**Your task:** Using the listing below, copy exactly the lines from the one containing "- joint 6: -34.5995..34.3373" to the one containing "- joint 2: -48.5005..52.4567", both lines included, and no others.

**Exercise data:**
_ _ _
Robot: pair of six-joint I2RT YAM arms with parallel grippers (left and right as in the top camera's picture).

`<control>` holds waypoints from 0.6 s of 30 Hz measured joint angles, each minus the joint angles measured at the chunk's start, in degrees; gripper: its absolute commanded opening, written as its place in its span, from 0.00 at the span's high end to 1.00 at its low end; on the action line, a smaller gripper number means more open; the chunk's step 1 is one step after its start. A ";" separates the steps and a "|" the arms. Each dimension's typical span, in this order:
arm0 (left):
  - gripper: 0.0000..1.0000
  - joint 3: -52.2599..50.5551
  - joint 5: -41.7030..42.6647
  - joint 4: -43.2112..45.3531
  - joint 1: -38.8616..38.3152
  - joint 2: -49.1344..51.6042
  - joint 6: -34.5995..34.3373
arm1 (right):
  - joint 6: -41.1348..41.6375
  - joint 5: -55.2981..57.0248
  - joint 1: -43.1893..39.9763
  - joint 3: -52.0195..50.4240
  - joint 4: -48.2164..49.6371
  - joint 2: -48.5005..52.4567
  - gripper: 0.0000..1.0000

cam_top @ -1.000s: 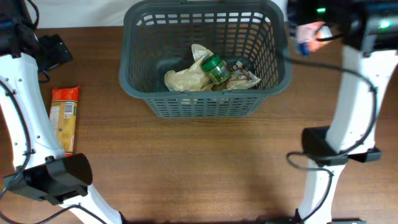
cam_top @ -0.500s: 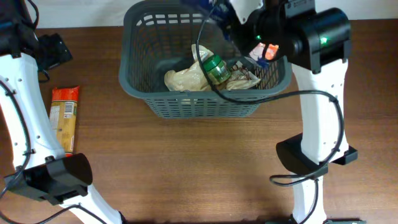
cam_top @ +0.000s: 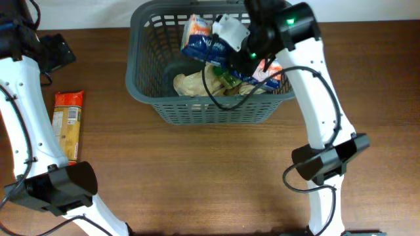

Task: Pack container
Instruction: 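Lower the tissue box into the basket and open the right gripper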

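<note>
The grey plastic basket [cam_top: 141, 59] stands at the back middle of the table. Over its inside, my right gripper [cam_top: 222, 47] is shut on a blue packet with an orange top [cam_top: 197, 36], held near the basket's back left. A strip of red, white and blue wrapping [cam_top: 268, 71] shows right of the arm; whether it belongs to the same packet I cannot tell. A beige bag [cam_top: 193, 84] lies on the basket floor. My left gripper [cam_top: 56, 54] hovers at the far left, its fingers too dark to read.
An orange pasta packet [cam_top: 67, 124] lies flat on the table at the left, just below my left gripper. A green-lidded jar [cam_top: 225, 80] in the basket is mostly hidden under my right arm. The right arm's base [cam_top: 325, 164] stands front right.
My right gripper, which held the packet over the basket's right side, now holds it lower and further left, inside the basket. The left arm stays where it was.
My right gripper was at the table's far right edge among blue packets at the two oldest moments. Then it was over the basket's right side with a packet in it. Now the packet hangs inside the basket. The pasta packet and left gripper barely moved.
</note>
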 measured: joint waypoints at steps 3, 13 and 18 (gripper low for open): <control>0.01 0.00 0.00 0.02 0.00 0.00 0.02 | -1.20 -1.16 0.00 -5.66 2.12 0.00 0.96; 0.01 0.00 0.00 0.13 0.00 0.00 0.02 | -2.49 -3.15 0.52 -11.65 3.72 0.00 0.56; 0.01 0.00 0.00 0.13 0.00 0.00 0.02 | -2.36 -3.52 0.98 -11.65 3.85 0.00 0.01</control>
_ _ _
**Response for this exercise:**
  - joint 6: -34.5995..34.3373
arm1 (right):
  - joint 6: -41.1348..41.6375
  - joint 5: -55.2981..57.0248
  - joint 1: -43.1893..39.9763
  - joint 3: -52.0195..50.4240
  - joint 4: -48.2164..49.6371
  - joint 2: -48.5005..52.4567

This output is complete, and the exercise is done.